--- START ---
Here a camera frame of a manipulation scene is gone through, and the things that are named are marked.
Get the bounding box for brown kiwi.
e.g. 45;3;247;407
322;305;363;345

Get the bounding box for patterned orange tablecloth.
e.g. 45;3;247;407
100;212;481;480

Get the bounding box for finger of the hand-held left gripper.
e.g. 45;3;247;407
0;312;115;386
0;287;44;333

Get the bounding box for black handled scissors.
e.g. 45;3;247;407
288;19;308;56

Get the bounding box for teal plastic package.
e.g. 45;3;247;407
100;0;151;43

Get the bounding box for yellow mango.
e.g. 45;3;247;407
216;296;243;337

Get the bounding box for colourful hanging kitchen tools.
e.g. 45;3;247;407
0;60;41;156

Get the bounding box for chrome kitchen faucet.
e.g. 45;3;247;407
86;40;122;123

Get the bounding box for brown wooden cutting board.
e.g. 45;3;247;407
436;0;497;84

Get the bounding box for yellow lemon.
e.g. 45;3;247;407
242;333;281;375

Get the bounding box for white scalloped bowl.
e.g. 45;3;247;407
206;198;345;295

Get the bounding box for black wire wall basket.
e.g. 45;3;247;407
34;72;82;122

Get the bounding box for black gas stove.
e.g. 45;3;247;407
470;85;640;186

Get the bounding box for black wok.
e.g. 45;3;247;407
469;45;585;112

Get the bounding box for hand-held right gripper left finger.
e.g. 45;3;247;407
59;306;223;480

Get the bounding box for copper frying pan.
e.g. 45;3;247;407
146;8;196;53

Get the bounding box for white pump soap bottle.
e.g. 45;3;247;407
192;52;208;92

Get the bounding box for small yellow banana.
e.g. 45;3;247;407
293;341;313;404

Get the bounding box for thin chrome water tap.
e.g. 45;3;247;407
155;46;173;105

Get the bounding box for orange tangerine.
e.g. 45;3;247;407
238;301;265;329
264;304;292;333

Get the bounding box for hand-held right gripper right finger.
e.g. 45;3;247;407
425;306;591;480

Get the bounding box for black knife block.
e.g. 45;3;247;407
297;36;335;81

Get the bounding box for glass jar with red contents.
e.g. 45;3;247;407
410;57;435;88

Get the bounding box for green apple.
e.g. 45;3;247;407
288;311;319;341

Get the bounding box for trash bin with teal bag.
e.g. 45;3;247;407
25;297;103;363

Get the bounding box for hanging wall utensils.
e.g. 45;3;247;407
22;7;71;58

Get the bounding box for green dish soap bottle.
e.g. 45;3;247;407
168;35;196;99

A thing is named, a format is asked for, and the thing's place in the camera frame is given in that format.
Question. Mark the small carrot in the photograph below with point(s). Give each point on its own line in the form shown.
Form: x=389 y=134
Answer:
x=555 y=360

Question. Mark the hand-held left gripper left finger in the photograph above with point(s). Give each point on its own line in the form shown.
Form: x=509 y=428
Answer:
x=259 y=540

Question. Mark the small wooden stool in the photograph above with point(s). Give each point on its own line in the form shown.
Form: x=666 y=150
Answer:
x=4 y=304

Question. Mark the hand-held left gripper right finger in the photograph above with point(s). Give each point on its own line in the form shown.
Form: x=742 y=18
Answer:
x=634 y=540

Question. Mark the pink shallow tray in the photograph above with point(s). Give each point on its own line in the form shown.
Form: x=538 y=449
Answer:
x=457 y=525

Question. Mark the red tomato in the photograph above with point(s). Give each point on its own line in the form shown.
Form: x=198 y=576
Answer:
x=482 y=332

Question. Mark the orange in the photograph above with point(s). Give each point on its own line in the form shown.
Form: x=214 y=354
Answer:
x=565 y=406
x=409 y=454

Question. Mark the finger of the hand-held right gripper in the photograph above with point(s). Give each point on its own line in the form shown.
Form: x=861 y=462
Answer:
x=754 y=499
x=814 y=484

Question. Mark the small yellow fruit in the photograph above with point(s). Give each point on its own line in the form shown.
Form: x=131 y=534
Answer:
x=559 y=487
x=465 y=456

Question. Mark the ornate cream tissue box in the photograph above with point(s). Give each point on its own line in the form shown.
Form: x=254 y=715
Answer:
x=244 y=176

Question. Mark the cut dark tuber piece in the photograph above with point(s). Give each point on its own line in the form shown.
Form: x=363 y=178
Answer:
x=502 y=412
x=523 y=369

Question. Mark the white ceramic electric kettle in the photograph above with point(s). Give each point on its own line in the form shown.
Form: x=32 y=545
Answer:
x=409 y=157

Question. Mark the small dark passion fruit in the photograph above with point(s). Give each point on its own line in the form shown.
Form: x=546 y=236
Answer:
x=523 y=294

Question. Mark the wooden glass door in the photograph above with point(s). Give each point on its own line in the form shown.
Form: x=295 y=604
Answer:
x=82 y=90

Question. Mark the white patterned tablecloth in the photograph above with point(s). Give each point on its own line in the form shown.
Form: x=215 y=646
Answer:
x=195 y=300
--- END ---
What this task involves: Report the count, and only the count, of lines in the records above that contain "frame".

Answer area: 2